Below the note was the original photograph found in the fire-ravaged home, of the man Kirby had already seen on the message, a tiny baby swaddled in a white blanket, and a woman with shiny light brown hair and an enormous smile, her eyes turned lovingly toward the child in her arms.

Joy blazed from the image, and it was enough to heal the last of the ragged wounds in Kirby’s soul. “I have her face now,” she whispered to Bastien, the two of them sitting on the edge of the aerie balcony, her wild lynx friend curled up by her side. “I can see with my own eyes that she loved me, that they both loved me. One day, I’ll discover her name, but until then”—tears smeared her vision, turned her voice husky—“I’ll just call her Mom.”

Enfolding her in his arms, Bastien said, “I dared call Mom by her name once when I was a cub. It did not end well for young Bastien.”

Kirby laughed, the sound wet. “I think my mom would’ve been the same. My dad, too.” It felt good to say that, to acknowledge the two loving people who’d brought her into this life.

Her grandparents cried when she gave them a copy of the photograph, then asked her to stay with them in the guest aerie they’d been assigned on DarkRiver land. She hated being separated from Bastien—in this, she was her father’s daughter, she thought, her throat thick—but hungry to get to know more about her family, she acquiesced.

However, when her grandmother asked her to come to Canada, join their pack, she didn’t hesitate to shake her head. “I want to visit, meet my aunts, my cousins, spend more time with you, but my place is here.” With Bastien, his name branded on her heart so deep, she knew nothing would ever erase it.

Mate. The lynx swiped a claw inside her mind, a little exasperated at the human half’s thickheadedness. Mate!

Oh!

Champagne in her bloodstream, her joy effervescent, Kirby had to force herself to stay in place rather than running to pounce on Bastien. Enid had been explaining the more intimate facts of changeling life to her during their time together, things a parent would normally teach his or her growing cub. Kirby had been reticent with her questions at first, but Enid was so matter-of-fact about it, having already brought up a son, her daughter apt to be as curious when she grew older, that there was no awkwardness.

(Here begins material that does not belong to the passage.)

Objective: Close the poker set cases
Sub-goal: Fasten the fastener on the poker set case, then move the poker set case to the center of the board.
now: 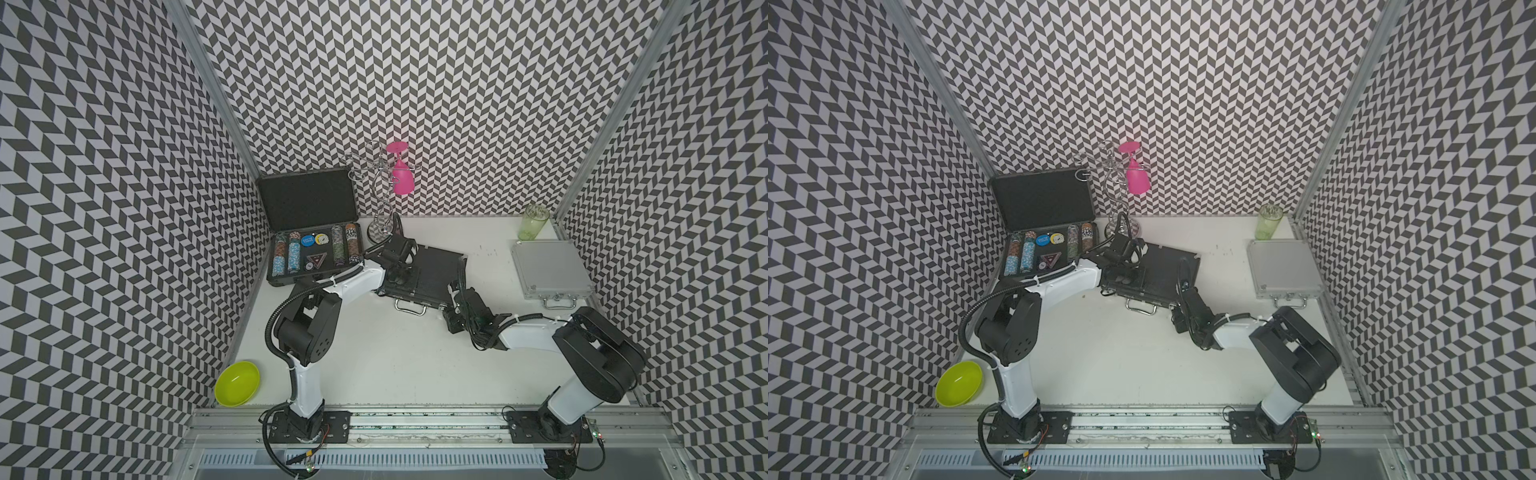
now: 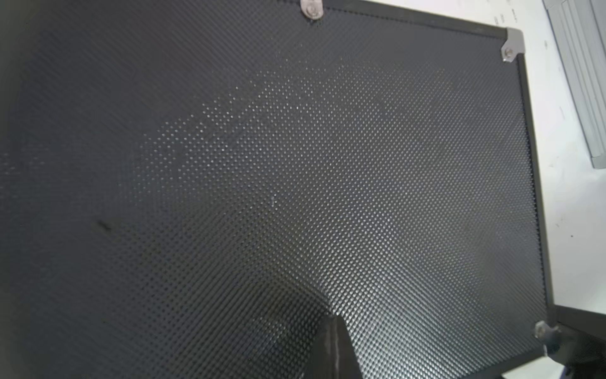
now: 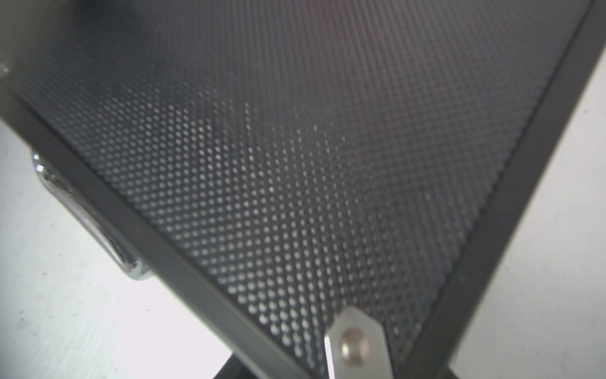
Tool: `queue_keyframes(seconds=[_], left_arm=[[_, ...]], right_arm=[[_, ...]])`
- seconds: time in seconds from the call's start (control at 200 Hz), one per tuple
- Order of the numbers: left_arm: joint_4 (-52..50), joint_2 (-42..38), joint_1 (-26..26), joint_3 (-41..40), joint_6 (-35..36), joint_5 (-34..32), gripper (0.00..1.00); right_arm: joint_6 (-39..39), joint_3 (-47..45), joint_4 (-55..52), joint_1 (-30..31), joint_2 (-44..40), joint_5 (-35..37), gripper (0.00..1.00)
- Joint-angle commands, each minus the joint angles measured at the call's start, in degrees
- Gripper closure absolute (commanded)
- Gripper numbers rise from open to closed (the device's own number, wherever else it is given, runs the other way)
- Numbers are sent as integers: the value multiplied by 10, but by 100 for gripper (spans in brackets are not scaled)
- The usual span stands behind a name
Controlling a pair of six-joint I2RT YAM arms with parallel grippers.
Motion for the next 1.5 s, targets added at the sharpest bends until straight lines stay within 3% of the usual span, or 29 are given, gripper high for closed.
queue_keyframes(seconds=[0.0,0.25,0.546,0.731,0.791,0.861,0.926,1.016,1.146,1.492], left_arm=[[-1,0,0,-5,7,-2,100],[-1,1,1,-8,7,3,100],[-8,-51,10,-11,5,-3,100],[4,-104,39,-28,-12,-10,98],[13,-122,60,-48,-21,-17,80],[29,-136,89,-75,-28,-10,70],[42,-144,113,-98,-26,11,48],[64,-149,140,-129,-26,61,36],[68,-139,159,-147,-13,98,29],[90,-81,189,-157,-14,164,26]], right_arm=[[-2,-1,35,-4,5,17,53],[-10,-10,39,-4,-12,12,61],[-13,-25,-11,-3,-97,-16,42],[5,3,-68,-3,-143,3,33],[8,21,-84,-4,-150,6,30],[11,49,-109,-4,-147,8,28],[14,68,-121,-4,-141,4,27],[24,76,-116,-3,-136,-2,27],[34,79,-109,-4,-124,-14,27],[37,75,-107,-3,-118,-20,27]])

One of the things Enid had spoken to her about was the wonder of the soul-deep connection that was the mating bond. So Kirby understood the precious gift of it.

More, she felt the beauty of it deep within.

Once, she would’ve worried that Bastien hadn’t initiated the bond because he wasn’t sure he wanted her for life. To think that now would be an insult to her leopard, strong and loyal and so insanely protective that she knew they were going to butt heads about it on a regular basis. She couldn’t wait.